On Tuesday, the Department of Natural Resources removed 21 acres from the Parched timber sale to protect “rare plant communities” that were reported by the Legacy Forest Defense Coalition’s program director, Joshua Wright. But Wright said the agency didn’t take action on a second set of rare plant communities he documented in the sale area. Protecting those plants would require pulling another 68 acres from the sale, he said.

“This is a flat out violation of DNR policy and a betrayal by Commissioner Upthegrove,” Wright said. “It’s easier and more lucrative for DNR to log it because, you know, the timber is worth several million dollars.”

The lawsuit

In their 53-page filing, the Earth Law Center, the Center for Whale Research and the Orca Network, argue that the Department of Natural Resources violated the State Environmental Policy Act by failing to take a “hard look” at the consequences of logging the two tracts. They also claim the agency did not adequately study how removing the mature forests would affect the hydrology of the Elwha Watershed. 

In its initial environmental review, the department only released a one-sentence summary of water impacts, stating that logging is not likely to “change the timing, duration, or volume of water” during flooding or other “peak flow events,” according to the lawsuit. 

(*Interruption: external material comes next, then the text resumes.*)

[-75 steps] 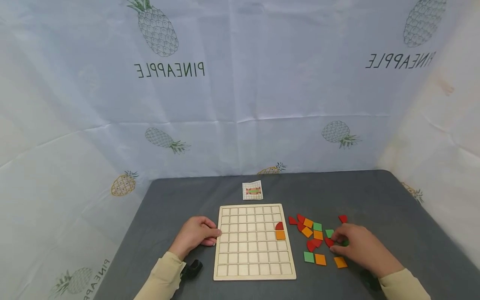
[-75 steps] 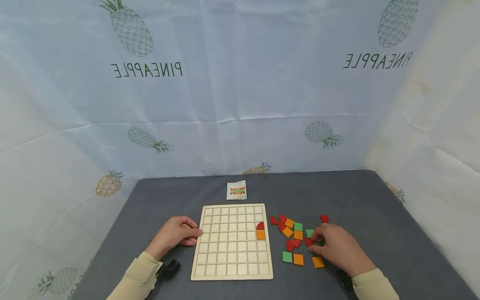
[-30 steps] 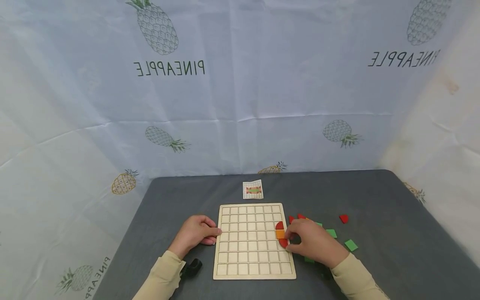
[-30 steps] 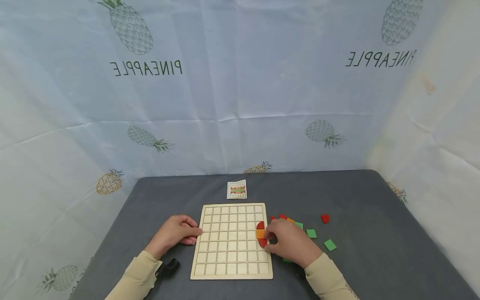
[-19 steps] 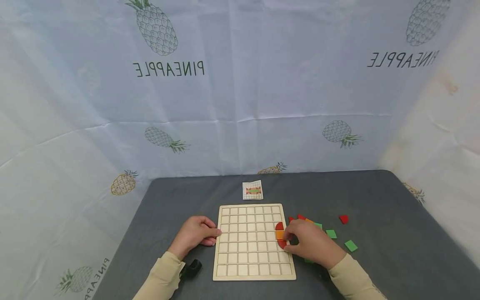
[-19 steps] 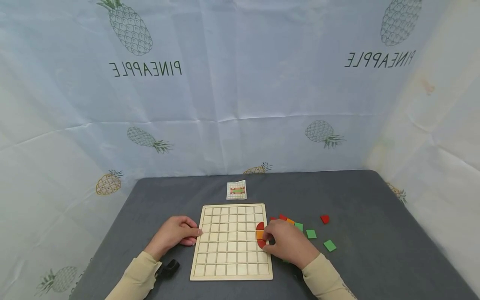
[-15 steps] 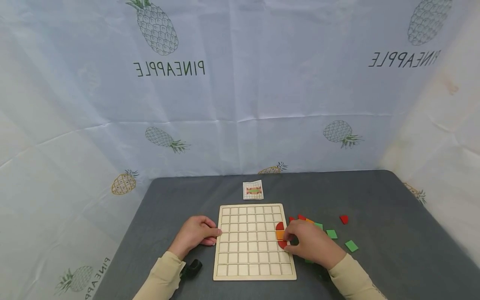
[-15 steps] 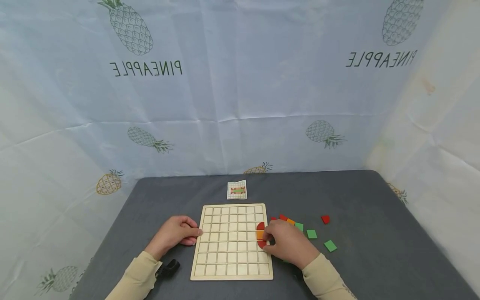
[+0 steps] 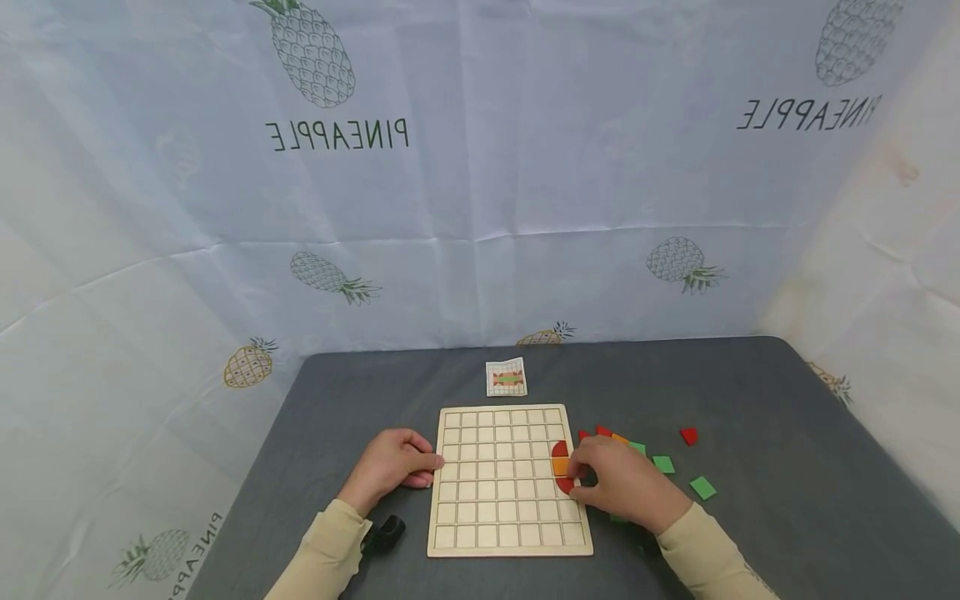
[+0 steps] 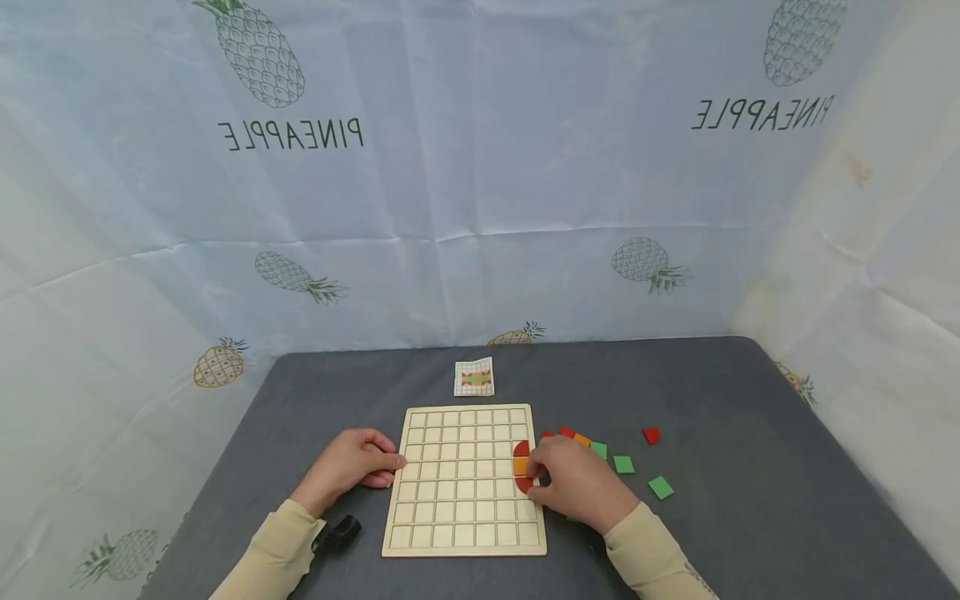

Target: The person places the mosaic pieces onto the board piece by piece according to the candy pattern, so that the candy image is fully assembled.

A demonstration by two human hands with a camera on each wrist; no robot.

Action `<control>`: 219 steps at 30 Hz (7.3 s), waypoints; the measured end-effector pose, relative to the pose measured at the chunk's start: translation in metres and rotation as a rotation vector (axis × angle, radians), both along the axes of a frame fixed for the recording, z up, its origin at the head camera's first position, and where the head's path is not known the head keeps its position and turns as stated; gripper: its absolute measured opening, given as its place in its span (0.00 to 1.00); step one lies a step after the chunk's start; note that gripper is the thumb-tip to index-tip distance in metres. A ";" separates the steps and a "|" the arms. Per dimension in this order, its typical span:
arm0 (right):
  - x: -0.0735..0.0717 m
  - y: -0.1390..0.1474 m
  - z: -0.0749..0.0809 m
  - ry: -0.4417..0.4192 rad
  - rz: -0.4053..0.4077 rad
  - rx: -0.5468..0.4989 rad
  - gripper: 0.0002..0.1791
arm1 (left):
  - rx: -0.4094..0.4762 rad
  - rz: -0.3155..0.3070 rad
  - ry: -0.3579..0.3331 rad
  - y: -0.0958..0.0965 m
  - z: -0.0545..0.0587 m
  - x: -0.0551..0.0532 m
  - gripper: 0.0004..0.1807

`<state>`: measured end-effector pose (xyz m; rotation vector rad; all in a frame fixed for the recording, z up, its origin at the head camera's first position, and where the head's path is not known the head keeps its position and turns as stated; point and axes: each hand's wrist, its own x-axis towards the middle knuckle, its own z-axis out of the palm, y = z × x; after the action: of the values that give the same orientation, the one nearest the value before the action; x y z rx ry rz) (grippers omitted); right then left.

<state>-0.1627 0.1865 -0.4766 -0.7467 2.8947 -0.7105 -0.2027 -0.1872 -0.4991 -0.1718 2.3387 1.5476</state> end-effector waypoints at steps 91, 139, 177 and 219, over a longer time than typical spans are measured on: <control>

After public comments requesting further review, including from the Port Angeles City Council, a Department of Natural Resources hydrologist submitted a water impact report to the Board of Natural Resources. It was received on the day the timber sales were up for approval, leaving board members less than three hours to review the 18-page technical report before casting their votes, according to the brief. 

The lawsuit also argues that the agency did not consider how herbicide applied after cutting the trees could affect the Elwha River and did not analyze alternatives to logging. 

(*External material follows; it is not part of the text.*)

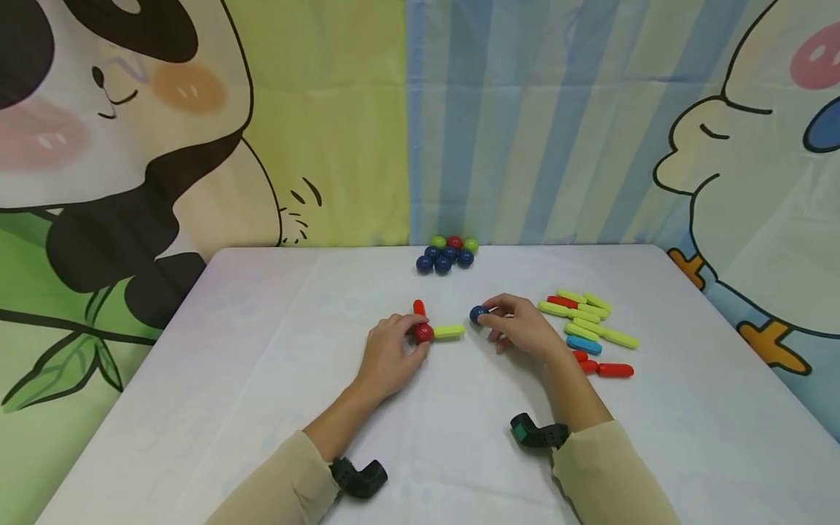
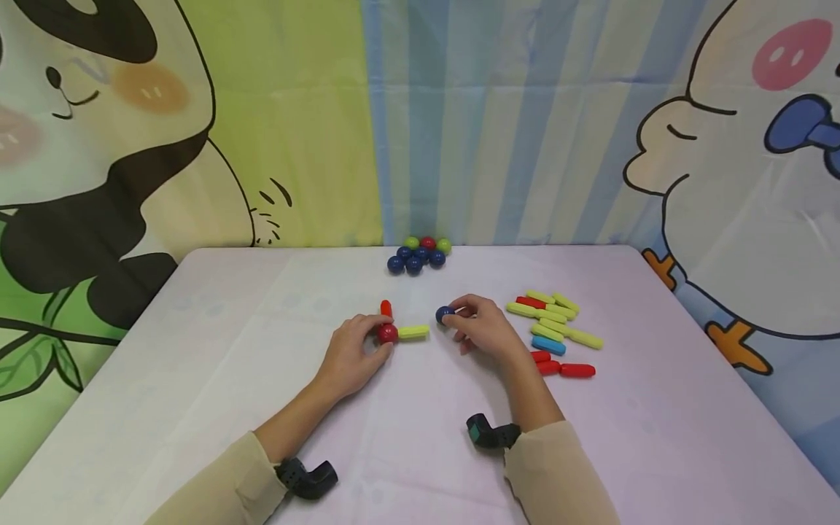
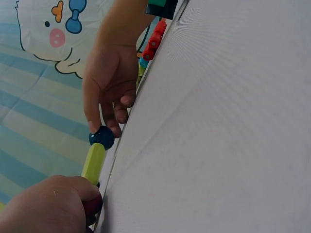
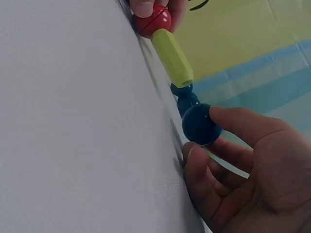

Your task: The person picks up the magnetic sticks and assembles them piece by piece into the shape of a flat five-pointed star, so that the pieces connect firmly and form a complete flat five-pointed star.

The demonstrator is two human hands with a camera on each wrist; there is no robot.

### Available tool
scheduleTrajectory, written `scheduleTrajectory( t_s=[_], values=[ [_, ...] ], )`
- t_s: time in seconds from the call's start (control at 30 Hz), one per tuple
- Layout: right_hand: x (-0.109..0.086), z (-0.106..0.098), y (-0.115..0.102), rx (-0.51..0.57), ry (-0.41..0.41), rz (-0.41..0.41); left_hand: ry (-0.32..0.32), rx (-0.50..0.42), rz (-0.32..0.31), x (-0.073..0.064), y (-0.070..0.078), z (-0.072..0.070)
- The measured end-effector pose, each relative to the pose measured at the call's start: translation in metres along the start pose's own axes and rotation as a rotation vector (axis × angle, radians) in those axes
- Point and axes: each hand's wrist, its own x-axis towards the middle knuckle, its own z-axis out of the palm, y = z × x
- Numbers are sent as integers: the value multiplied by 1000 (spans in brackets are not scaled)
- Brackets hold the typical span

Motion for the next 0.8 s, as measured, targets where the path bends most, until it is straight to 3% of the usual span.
scheduleTrajectory(
  t_s=[0.33, 0.8],
  values=[
    [-3, -4, -8, -155, -74, -46, 29, 3, 19, 1, 1, -3],
    [-4, -5, -5, -164, -109, -82, 20, 5, 18, 0, -1, 0]
  ],
)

Last year, the state Legislature approved $250,000 for the Department of Natural Resources to conduct an ecological analysis of the Elwha Watershed and identify areas appropriate for conservation. The forests in Parched and Tree Well tracts are not included in that analysis, but timber sale opponents say they should be. 

Tashena Francis, a Lower Elwha Klallam tribal member, says she has served as an unofficial tribal liaison between the tribe and the Department of Natural Resources. Francis helped distribute a community survey for the Elwha Watershed study to help people “have a voice in the protection” of the area. 

Francis said her family members are basket weavers. They gather medicinal plants and pick berries together, but one of the biggest problems the tribe is facing now is finding a forest to go to, she said. 

Recently, a teacher within the tribe’s culture department asked her where she could bring her children to gather cedar. 

“That’s horrible that she has to reach out and even ask that question,” Francis said. “We just don’t have many places to go anymore because they’ve been depleted.”